If we, as citizens of a democratic country, have the right to participate fully in the economic, social and political development of the country, why is it when it comes to religion, we must suddenly shut up and be denied the right to participate or to even voice our opinion? We pose this challenge to those in the vanguard of the Islamic movement that wants to turn Malaysia into an Islamic state: Why would Malaysians support the concept of an Islamic state which assert different rights for Muslim men, Muslim women and non-Muslims and minorities, rather than equal rights for all? Why would those whose equal status and rights are recognised by a democratic system support the creation of such a discriminatory Islamic state? If an Islamic state means an authoritarian theocratic political system committed to enforcing androcentric doctrinal and legal rulings, and silencing or even eliminating those who challenge its authority and its understanding of Islam, then why would those whose fundamental liberties are protected by a democratic state support an Islamic state?
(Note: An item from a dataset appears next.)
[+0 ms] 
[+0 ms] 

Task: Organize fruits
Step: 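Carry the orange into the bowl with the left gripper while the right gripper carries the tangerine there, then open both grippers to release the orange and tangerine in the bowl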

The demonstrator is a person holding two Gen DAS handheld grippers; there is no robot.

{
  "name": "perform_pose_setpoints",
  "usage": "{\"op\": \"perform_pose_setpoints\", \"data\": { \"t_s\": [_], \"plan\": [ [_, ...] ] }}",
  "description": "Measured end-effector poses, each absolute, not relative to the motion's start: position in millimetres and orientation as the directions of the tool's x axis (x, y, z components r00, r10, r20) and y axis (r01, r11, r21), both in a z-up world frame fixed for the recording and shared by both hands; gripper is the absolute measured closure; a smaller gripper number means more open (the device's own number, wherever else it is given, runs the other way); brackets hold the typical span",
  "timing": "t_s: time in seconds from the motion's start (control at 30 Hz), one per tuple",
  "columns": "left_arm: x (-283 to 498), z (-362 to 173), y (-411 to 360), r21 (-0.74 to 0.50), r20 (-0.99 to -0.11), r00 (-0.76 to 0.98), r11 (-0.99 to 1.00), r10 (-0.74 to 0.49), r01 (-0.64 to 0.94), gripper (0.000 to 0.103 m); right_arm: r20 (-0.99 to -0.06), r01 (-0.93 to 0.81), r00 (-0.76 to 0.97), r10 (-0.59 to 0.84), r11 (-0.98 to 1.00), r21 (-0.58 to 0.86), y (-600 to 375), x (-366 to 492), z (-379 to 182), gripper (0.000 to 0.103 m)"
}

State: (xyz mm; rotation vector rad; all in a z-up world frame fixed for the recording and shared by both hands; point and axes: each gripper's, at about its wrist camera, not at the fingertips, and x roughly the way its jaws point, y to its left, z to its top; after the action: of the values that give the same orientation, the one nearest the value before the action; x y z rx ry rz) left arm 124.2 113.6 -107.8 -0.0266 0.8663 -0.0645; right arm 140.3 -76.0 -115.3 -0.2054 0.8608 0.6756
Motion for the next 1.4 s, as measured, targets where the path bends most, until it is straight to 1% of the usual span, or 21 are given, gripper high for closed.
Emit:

These are real dilemmas that must be dealt with by those who want to create an Islamic state in multi-ethnic and multi-religious democratic societies. If we as believers want to live a life according to the tenets of our faith, a simplistic call to return to an idealised golden age of Islam that have little bearing on the realities of today's world cannot be the answer. And yet the answers can be found within our faith - if only we have the intellectual vigour, the moral courage, and the political will to strive for a more enlightened and progressive interpretation of the Qur'an in our search for answers to deal with our changing times and circumstances. For us in Sisters in Islam, this is not heretical, but an imperative if religion is to be relevant to our lives today.